United States Army general (1843–1899)

Henry Ware Lawton (March 17, 1843 – December 19, 1899) was a U.S. Army officer who served with distinction in the Civil War, the Apache Wars, and the Spanish–American War. He received the Medal of Honor for heroism during the American Civil War. He was the only U.S. general officer to be killed during the Philippine–American War and the first general officer of the United States killed in overseas action. The city of Lawton, Oklahoma, takes its name from General Lawton, as does a borough in the city of Havana, Cuba. Liwasang Bonifacio (Bonifacio Square) in downtown Manila was formerly named Plaza Lawton in his honor.

==Early life==
Lawton was born on March 17, 1843, in Maumee, Ohio. He was the son of millwright George W. Lawton and Catherine (née Daley) who had been married in December 1836. Henry had two brothers, George S. and Manley Chapin.

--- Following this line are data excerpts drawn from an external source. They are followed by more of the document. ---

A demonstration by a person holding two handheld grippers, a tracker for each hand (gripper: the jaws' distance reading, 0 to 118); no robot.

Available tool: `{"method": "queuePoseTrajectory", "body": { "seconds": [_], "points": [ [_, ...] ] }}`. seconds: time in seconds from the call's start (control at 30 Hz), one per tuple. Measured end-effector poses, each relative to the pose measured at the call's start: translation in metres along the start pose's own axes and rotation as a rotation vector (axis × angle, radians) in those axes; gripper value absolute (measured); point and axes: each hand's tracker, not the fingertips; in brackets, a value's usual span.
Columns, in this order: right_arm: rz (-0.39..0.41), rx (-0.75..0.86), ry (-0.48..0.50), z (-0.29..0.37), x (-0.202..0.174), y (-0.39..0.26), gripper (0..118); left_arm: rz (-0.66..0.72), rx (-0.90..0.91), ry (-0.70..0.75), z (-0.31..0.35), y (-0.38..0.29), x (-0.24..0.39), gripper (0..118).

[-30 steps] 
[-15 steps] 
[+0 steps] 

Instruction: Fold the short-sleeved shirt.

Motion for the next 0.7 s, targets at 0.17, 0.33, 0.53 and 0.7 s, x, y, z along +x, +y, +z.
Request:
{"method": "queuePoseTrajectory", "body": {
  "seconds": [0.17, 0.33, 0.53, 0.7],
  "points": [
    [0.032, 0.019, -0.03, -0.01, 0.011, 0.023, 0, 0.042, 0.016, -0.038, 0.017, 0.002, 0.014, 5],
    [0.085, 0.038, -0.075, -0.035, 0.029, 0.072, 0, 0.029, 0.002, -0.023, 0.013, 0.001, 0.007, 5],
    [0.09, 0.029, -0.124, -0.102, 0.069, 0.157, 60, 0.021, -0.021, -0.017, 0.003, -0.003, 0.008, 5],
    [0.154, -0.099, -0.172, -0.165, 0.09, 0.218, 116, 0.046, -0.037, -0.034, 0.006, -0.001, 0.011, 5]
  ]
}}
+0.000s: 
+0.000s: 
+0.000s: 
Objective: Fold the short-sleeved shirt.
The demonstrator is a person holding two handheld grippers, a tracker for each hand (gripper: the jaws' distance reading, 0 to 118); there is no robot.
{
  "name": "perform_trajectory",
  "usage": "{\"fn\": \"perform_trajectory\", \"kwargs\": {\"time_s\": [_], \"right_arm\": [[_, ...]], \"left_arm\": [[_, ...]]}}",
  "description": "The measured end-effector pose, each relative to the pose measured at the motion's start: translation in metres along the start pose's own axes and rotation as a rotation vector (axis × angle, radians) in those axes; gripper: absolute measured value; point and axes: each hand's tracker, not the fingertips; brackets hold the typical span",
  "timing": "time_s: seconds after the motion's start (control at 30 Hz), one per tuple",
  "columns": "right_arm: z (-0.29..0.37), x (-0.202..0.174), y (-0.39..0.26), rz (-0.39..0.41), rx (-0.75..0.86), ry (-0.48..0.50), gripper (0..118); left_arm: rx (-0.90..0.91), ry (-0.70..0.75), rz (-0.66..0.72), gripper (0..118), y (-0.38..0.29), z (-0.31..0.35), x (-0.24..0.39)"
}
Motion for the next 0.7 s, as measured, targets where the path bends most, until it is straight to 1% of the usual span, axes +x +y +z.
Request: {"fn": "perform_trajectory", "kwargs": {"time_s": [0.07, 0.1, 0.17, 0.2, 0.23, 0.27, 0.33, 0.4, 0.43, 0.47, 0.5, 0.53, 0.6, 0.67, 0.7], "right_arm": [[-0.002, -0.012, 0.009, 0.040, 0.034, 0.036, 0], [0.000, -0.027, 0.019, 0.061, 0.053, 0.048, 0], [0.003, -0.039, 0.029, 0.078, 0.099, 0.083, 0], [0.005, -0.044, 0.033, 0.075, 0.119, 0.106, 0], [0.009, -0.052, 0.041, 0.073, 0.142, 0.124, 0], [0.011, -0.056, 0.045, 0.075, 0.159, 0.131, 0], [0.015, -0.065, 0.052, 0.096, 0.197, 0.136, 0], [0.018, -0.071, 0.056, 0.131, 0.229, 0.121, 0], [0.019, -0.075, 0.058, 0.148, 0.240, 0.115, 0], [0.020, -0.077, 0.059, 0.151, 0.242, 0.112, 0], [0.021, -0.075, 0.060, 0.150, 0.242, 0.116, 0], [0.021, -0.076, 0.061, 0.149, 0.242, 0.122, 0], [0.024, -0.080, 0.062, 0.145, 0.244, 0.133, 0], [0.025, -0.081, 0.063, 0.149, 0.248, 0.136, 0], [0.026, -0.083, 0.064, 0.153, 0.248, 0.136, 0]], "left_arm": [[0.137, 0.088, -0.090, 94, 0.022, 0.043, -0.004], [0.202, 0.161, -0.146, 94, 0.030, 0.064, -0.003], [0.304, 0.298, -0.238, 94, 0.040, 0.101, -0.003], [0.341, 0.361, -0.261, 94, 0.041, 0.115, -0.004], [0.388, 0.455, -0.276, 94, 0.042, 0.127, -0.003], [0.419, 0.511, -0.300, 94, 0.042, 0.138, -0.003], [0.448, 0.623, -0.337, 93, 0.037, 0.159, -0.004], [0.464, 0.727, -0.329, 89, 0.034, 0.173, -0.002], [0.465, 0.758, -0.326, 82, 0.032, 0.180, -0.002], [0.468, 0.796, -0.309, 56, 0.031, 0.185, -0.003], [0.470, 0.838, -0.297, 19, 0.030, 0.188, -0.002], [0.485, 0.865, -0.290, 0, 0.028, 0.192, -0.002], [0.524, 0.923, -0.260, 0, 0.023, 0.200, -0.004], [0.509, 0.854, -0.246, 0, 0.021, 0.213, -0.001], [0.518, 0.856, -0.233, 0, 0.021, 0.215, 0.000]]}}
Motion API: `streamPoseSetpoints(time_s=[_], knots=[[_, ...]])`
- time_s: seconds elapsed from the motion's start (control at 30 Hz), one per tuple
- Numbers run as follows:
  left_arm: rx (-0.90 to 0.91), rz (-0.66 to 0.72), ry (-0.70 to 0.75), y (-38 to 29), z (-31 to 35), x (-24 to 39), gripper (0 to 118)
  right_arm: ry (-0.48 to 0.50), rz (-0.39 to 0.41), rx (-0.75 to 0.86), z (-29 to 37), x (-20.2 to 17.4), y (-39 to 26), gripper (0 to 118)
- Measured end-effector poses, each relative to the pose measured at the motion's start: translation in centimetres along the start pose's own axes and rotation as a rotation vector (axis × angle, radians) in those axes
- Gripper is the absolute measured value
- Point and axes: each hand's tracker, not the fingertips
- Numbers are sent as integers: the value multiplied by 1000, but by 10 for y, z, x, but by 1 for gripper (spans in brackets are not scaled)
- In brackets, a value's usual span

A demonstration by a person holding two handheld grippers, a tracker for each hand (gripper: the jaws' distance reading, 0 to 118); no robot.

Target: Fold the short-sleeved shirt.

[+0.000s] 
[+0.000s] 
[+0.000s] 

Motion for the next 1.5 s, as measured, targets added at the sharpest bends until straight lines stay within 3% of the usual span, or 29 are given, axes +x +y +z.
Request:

In 1843, Lawton's father moved to Fort Wayne, Indiana, to work on a mill. The family followed him the same year. George went to California in 1850 to build shakers for the gold miners. He returned to Ft. Wayne later in 1853 and shortly after, on January 21, 1854, his wife Catherine died. She had been living with family members in or near Birmingham and Sandusky, Ohio, during George's absence. According to accounts given years later by Andrew J. Barney, a resident of the area and family friend, Henry attended public school in Florence Township, Ohio, from 1850 to 1854. Barney married the sister of Henry's mother in 1856 and for a time, Henry lived with the Barney family, and with his aunt, Marie Lawton, of Sandusky. He traveled with his father to Iowa and Missouri in 1857, returning to Fort Wayne in 1858. He enrolled at the Methodist Episcopal College in 1858 and was studying there when the American Civil War began.

==Civil War==
Lawton was among the first to respond to President Abraham Lincoln's call for three-month volunteers. He enlisted in Company E of the 9th Indiana Infantry Regiment, and was mustered into service on April 24, 1861, as one of the four company sergeants. He saw action at Philippi, Laurel Hill, and Corrick's Ford, in what is now West Virginia. He was mustered out on July 29, 1861, and returned home. Colonel Sion S. Bass was then organizing the 30th Indiana Infantry, and Lawton re-enlisted.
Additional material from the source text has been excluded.